*Your assignment*. The answer must be every line of the data that holds the word "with".
============================================================
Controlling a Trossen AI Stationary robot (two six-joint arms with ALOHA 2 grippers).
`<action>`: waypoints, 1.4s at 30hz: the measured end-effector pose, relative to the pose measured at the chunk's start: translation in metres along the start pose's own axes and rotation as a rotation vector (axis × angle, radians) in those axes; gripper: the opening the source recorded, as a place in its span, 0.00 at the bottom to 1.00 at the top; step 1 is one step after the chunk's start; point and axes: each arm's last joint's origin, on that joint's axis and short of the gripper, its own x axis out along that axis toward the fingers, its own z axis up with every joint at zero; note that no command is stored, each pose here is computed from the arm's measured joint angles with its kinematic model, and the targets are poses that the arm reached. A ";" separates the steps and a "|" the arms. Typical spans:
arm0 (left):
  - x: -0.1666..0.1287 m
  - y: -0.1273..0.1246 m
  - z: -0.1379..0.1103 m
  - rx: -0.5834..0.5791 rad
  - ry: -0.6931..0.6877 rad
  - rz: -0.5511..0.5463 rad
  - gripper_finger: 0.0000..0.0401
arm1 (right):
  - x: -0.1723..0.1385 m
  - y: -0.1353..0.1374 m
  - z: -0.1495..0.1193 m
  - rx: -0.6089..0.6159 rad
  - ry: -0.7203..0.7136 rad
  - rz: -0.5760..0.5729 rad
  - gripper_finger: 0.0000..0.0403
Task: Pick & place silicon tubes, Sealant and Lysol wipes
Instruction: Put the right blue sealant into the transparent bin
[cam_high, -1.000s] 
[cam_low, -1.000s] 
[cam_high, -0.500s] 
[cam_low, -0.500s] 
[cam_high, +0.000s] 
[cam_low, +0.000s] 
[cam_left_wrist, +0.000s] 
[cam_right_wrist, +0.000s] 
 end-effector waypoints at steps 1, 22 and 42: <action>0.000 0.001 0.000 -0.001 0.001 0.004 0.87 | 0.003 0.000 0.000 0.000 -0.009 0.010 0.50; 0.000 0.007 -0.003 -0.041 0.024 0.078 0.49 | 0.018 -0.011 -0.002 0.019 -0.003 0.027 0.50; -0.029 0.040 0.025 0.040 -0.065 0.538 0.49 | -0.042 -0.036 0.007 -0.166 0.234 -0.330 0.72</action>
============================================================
*Solved exercise*.
Controlling a Trossen AI Stationary robot (two six-joint arms with ALOHA 2 grippers).
`<action>`: waypoints, 1.4s at 30hz: the measured end-effector pose, relative to the pose measured at the chunk's start: translation in metres along the start pose's own axes and rotation as a rotation vector (axis × angle, radians) in those axes; gripper: the opening the source recorded, as a place in its span, 0.00 at the bottom to 1.00 at the top; step 1 is one step after the chunk's start; point and axes: each arm's last joint's origin, on that joint's axis and short of the gripper, its own x axis out along that axis toward the fingers, its own z axis up with every joint at zero; note that no command is stored, each pose here is computed from the arm's measured joint angles with its kinematic model, and the targets are poses that the arm reached. A ";" separates the steps and a "|" the arms. Typical spans:

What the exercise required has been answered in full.